(Stored entries)
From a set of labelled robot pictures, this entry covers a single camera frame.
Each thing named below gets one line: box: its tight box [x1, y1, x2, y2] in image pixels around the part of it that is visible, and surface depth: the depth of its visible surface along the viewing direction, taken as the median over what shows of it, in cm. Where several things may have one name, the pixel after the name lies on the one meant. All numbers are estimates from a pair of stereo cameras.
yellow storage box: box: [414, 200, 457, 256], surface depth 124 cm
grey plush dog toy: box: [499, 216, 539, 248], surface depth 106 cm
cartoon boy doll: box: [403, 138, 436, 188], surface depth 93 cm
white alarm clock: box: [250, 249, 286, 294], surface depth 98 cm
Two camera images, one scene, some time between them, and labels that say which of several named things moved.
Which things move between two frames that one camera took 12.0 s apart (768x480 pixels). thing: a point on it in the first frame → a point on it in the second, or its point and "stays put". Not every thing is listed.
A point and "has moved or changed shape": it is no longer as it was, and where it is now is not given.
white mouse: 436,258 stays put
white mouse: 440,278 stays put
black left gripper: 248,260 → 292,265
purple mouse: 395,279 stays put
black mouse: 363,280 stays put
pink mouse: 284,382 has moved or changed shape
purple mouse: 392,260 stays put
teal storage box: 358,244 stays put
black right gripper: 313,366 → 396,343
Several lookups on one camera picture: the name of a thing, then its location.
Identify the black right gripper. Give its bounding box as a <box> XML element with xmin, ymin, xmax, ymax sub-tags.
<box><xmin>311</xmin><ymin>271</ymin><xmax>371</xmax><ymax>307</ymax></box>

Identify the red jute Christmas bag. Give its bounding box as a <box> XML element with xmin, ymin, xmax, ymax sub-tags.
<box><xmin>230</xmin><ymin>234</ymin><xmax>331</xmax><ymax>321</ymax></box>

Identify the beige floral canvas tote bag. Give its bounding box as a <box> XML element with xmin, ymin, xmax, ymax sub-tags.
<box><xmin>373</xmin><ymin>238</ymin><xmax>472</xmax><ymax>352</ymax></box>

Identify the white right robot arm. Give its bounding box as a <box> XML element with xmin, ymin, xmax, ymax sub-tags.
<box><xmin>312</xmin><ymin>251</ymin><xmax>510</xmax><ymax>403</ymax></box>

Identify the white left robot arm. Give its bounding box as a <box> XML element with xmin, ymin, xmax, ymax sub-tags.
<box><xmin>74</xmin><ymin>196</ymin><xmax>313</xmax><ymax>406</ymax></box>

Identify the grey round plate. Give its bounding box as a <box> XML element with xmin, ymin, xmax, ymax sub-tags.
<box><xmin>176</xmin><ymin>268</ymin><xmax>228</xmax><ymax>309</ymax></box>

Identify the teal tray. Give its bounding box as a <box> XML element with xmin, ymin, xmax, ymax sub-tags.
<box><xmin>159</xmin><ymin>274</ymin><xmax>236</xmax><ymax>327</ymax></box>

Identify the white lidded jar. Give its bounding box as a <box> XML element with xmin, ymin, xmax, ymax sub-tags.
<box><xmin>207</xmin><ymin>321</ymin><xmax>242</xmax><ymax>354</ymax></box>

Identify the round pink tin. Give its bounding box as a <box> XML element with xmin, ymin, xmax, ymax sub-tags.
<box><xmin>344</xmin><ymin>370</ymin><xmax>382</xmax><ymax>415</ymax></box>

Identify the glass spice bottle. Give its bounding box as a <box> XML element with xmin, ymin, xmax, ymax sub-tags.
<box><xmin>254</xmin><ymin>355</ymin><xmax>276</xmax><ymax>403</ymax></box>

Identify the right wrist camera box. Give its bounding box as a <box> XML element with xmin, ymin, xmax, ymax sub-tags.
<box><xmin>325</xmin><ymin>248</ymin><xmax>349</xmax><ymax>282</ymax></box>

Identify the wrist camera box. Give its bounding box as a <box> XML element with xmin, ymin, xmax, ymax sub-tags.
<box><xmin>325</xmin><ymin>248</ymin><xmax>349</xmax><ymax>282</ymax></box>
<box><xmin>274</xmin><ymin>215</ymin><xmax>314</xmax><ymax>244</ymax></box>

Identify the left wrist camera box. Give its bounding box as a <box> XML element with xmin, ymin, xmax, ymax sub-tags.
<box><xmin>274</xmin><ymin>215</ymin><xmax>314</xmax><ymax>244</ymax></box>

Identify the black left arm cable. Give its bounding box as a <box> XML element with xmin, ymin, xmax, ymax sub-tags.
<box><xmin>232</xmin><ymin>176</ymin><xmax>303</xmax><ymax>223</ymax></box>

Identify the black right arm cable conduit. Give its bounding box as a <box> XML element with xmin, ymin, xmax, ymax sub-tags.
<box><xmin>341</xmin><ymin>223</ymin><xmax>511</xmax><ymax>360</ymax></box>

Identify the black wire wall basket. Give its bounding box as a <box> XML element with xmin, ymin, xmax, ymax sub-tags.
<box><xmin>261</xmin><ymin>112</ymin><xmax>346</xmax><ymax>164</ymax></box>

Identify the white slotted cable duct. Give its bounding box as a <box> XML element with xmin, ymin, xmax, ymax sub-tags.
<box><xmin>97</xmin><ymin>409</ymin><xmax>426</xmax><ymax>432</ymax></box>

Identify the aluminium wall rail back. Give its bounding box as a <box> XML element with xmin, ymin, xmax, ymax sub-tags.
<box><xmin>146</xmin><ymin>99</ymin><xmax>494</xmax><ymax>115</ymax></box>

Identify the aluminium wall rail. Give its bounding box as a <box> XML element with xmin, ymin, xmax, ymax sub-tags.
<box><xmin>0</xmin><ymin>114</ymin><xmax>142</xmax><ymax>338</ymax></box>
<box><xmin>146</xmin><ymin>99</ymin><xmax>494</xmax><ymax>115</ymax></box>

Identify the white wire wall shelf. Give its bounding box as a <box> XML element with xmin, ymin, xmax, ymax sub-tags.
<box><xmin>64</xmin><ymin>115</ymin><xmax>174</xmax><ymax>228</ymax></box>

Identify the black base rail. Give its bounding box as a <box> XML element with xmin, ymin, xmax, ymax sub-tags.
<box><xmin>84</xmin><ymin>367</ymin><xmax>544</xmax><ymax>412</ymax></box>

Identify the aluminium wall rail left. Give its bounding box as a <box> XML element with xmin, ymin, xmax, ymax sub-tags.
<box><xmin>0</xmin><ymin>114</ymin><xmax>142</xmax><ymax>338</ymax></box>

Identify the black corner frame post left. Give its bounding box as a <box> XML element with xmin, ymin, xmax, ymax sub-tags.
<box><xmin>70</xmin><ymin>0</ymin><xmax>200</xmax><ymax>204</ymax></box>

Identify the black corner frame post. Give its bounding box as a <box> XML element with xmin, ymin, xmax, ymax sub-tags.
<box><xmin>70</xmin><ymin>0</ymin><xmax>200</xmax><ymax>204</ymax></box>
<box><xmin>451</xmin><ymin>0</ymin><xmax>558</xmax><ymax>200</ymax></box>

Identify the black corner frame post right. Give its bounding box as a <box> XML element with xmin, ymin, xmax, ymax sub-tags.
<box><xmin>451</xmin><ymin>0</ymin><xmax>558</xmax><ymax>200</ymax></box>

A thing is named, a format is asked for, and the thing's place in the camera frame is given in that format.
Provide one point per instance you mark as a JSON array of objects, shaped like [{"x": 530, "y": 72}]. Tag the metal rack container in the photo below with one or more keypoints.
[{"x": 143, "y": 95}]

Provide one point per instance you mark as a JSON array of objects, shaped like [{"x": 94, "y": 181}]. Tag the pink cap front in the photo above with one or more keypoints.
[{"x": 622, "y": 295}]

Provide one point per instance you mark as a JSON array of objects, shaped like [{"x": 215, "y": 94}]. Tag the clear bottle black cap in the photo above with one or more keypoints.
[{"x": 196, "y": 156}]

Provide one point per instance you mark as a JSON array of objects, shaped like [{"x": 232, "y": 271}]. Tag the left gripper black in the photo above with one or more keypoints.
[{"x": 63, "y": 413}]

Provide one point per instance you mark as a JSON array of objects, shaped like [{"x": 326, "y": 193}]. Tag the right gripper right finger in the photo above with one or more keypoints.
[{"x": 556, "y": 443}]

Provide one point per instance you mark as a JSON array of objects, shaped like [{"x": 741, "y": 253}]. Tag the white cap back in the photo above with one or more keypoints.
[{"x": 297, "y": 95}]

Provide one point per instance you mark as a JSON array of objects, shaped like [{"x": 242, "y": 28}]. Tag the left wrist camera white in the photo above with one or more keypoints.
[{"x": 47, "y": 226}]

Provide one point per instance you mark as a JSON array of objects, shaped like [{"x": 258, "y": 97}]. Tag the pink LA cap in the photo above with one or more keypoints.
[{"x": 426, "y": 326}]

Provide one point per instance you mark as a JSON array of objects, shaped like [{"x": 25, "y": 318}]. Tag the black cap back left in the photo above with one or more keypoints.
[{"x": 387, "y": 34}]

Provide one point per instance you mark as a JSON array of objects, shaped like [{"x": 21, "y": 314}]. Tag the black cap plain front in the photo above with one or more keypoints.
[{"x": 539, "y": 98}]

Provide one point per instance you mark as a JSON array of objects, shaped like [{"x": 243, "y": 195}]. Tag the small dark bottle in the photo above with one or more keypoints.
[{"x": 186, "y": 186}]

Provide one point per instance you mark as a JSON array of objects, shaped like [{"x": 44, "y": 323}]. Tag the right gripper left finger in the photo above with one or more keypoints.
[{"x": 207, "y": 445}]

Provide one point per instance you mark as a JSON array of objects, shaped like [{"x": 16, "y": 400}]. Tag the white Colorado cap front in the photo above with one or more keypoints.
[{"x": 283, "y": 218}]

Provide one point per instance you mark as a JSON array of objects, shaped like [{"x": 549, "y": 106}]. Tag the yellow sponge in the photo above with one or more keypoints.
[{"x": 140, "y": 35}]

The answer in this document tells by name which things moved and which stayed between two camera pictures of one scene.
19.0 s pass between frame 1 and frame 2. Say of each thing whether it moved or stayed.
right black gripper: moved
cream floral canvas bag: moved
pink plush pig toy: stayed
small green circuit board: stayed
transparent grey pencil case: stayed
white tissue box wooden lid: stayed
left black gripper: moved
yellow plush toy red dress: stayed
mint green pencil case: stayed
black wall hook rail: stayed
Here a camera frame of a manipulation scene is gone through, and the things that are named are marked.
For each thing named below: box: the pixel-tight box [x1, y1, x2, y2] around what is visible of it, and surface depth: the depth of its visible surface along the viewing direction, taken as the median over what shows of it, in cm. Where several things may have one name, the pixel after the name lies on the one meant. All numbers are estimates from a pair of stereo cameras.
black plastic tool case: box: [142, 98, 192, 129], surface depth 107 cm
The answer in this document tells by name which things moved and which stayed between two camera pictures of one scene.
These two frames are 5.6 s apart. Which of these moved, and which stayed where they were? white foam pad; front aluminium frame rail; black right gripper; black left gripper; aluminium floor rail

● EXERCISE INSTRUCTIONS: Return, word for word, the lines from the one containing "black wall hook rail: stayed" through the end of the data above, both ends included, and nothing else.

● EXERCISE RESPONSE:
black wall hook rail: stayed
Here a camera frame of a manipulation scene is gone through, and the things that are named are marked.
For each thing named below: box: the pixel-tight box [x1, y1, x2, y2] around what is visible of it, and surface depth: the depth of its visible surface along the viewing direction, taken as the median over what shows of it, in cm. Where several things may have one name, the pixel after the name lies on the one meant. All numbers are estimates from a pair of stereo cameras.
black plastic tool case: box: [142, 98, 192, 129], surface depth 107 cm
The answer in this document tells by name which things moved and which stayed between two camera pictures of one scene.
These two frames are 5.6 s apart. Which of these moved, and which stayed where they were? white foam pad; front aluminium frame rail; black right gripper; black left gripper; aluminium floor rail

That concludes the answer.